Io mi auguro che la vostra esperienza sia feconda, che sia come il seme, che si semina e poi cresce, cresce… Che sia come una malattia buona: si contagia. Un’esperienza contagiosa. E che sia liberatrice, che apra delle porte a tanta gente che ha bisogno di vivere l’esperienza che voi avete vissuto.

Un incontro nato nel cuore del Papa

Ad accompagnare il gruppo c’era don Benito Giorgetta, parroco della chiesa di San Timoteo a Termoli, che racconta l’emozione dei presenti a Santa Marta, la firma del diario di Sandra Sabattini alla vigilia della sua beatificazione:

Ascolta l’intervista a don Benito Giorgietta

Come nasce questo incontro?  

Nasce dal cuore del Papa perché sappiamo che lui è molto attento e vicino alle debolezze, alle fragilità delle persone e in modo particolare dei carcerati.

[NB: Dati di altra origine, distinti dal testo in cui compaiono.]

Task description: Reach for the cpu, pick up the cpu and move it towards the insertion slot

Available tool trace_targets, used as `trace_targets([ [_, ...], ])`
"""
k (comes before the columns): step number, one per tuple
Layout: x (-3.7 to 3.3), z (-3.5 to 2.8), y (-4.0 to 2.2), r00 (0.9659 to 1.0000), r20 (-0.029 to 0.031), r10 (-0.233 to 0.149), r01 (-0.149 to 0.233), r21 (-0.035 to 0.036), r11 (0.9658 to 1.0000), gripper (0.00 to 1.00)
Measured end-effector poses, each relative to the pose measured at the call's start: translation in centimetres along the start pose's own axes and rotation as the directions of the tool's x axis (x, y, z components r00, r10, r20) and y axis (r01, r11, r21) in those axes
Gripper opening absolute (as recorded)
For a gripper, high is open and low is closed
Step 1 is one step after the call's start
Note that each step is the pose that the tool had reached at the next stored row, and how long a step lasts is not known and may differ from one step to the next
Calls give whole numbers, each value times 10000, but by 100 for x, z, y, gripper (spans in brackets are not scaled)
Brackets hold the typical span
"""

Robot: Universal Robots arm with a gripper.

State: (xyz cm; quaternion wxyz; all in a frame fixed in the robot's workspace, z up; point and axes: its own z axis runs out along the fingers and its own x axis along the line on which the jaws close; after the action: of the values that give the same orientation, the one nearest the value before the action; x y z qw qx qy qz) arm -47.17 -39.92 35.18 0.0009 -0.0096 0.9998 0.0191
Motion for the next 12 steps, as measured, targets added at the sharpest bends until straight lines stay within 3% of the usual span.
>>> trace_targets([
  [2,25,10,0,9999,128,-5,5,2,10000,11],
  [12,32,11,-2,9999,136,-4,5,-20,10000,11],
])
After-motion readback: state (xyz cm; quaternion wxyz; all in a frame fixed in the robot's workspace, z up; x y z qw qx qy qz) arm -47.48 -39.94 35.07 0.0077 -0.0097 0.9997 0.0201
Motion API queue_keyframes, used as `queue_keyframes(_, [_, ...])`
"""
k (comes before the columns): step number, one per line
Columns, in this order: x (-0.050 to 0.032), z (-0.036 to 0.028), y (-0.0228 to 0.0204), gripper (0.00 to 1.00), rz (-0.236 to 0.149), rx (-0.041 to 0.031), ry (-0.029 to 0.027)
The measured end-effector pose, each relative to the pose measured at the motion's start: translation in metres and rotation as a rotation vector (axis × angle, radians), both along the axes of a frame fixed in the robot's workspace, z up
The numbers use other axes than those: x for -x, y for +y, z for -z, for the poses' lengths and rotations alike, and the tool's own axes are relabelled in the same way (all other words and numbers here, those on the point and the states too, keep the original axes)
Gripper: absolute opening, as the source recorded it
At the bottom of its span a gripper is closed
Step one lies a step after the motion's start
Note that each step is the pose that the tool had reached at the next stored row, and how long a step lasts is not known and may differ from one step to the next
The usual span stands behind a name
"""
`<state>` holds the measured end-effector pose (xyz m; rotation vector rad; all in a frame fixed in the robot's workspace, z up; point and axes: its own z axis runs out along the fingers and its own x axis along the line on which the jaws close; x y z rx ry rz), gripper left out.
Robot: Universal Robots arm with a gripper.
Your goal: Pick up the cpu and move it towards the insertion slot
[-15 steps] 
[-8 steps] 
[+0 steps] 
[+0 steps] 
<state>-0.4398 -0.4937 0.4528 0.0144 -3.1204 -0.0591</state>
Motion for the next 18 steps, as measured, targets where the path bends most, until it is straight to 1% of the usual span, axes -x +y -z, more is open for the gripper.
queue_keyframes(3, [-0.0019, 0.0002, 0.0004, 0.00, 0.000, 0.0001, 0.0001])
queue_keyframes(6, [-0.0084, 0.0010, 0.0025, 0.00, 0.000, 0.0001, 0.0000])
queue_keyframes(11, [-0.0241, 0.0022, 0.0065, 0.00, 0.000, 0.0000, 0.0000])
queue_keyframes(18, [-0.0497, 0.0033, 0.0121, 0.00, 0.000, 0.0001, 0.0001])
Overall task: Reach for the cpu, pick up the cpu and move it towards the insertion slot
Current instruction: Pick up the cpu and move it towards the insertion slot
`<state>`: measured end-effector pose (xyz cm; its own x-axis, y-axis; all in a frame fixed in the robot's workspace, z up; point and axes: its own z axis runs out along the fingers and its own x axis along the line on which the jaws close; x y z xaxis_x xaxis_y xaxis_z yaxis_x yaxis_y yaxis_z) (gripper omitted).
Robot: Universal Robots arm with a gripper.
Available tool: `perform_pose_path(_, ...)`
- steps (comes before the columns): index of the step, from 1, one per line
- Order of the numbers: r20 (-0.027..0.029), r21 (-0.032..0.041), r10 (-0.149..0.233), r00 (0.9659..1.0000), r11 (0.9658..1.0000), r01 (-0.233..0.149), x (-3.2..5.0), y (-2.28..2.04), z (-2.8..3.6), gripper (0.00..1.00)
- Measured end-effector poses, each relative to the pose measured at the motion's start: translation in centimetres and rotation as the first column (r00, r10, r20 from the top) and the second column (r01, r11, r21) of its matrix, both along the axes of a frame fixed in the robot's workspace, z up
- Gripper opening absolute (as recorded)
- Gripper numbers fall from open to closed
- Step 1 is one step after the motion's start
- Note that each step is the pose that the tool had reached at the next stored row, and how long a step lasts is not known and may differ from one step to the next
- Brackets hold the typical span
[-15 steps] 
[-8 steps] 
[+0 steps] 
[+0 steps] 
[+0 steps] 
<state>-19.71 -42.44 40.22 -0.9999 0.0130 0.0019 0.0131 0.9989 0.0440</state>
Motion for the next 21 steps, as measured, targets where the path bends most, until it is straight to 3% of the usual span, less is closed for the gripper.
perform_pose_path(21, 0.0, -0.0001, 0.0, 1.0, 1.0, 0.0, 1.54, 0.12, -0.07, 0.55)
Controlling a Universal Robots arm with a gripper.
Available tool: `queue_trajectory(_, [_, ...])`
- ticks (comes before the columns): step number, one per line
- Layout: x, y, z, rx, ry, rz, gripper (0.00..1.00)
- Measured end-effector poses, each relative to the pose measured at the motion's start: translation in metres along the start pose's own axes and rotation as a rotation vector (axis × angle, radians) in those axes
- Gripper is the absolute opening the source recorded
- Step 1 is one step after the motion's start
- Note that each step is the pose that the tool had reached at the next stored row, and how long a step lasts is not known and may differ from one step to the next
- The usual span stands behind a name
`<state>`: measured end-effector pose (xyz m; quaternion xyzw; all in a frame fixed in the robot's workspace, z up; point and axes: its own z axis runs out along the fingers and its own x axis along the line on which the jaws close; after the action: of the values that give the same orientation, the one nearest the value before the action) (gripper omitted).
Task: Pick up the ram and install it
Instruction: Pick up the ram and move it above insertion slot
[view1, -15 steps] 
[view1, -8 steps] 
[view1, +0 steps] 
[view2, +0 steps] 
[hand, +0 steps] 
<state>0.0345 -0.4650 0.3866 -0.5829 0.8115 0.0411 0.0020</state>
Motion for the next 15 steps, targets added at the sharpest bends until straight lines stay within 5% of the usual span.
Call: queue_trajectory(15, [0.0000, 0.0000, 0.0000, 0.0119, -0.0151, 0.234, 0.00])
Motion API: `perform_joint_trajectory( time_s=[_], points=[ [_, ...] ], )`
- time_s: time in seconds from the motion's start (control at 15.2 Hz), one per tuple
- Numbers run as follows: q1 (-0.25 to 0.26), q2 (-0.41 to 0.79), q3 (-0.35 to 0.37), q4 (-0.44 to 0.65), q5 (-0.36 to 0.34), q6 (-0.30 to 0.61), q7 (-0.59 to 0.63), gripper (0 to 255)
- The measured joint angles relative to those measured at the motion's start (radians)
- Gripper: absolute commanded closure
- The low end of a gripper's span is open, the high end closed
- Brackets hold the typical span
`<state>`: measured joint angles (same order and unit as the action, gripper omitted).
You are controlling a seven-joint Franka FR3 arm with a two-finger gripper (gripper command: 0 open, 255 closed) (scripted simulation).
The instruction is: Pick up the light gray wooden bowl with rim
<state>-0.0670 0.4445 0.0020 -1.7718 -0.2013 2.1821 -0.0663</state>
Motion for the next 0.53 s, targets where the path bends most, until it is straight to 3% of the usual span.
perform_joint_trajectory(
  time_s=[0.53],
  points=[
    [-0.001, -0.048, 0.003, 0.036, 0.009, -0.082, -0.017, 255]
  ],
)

Non dimentichiamo che a Roma, in un Giovedì santo, per la lavanda dei piedi il Papa si è recato a Casal del Marmo che è un carcere minorile. Quindi conoscendo questa premura del Papa, avendolo incontrato in diverse circostanze, ho osato chiedergli se ci poteva ricevere e ieri finalmente si è avverato questo sogno.

Cosa vi ha detto il Papa di particolarmente significativo?

Il Papa più che dire ha ascoltato, ha accolto, ha immagazzino, ha fissato il suo sguardo su ciascuno di loro. Dopo una mia breve presentazione le persone presenti hanno parlato della loro vita, hanno raccontato di sé. Il Papa con molta attenzione era ammirato da quello che ascoltava. Sentiva ciò che veniva raccontato con sacrificio e con sofferenza, lui in modo empatico si immedesimava nel cuore, nella vita di queste persone. Solo alla fine ha dato un messaggio per farlo vedere anche agli altri detenuti. Ha più ascoltato che parlato e quando ha parlato ha dipinto, con delle pennellate uniche, vere e profonde, con dense sfumature. Ha dato attenzione, premura, sollecitazione e incoraggiamento.

Tra le persone che erano presenti ci sono esperienze di rinascita dopo il carcere?

Sicuramente. Erano presenti due persone che da ex detenuti oggi sono responsabili di due case famiglia che accolgono detenuti, ex detenuti. Questo la dice lunga come dalle ceneri si può risorgere, come dalla morte si può risorgere e si può testimoniare l’amore di Dio che opera nelle debolezze. Uno di loro in modo particolare mi diceva che si vergognava di raccontare la sua storia e il Papa lo ha sollecitato con lo sguardo, con il sorriso, dicendogli che non si doveva vergognare perché dalle cose raccontate emergeva la speranza e quindi “benedetta sia anche la vergogna”.

Cosa le hanno raccontato le persone che l’hanno accompagnata a Santa Marta? Uscendo dalla casa del Papa che cosa ha visto cambiare anche nei loro occhi?

Veramente abbiamo vissuto momenti molto intensi, quello dell’attesa nel quale sembravamo tutti scolaretti che aspettavano l’ingresso della maestra. Ogni volta che si apriva la porta eravamo tutti i fissi con lo sguardo. Al suo arrivo il Papa ci ha messo a nostro agio e poi l’emozione, il pianto per qualcuno. Essere stato a fianco del Papa per farsi una foto o ricevere direttamente dalle sue mani un rosario è stata veramente un’emozione intensa perché i ragazzi si sono sentiti vicini, hanno detto, all’uomo più importante del mondo.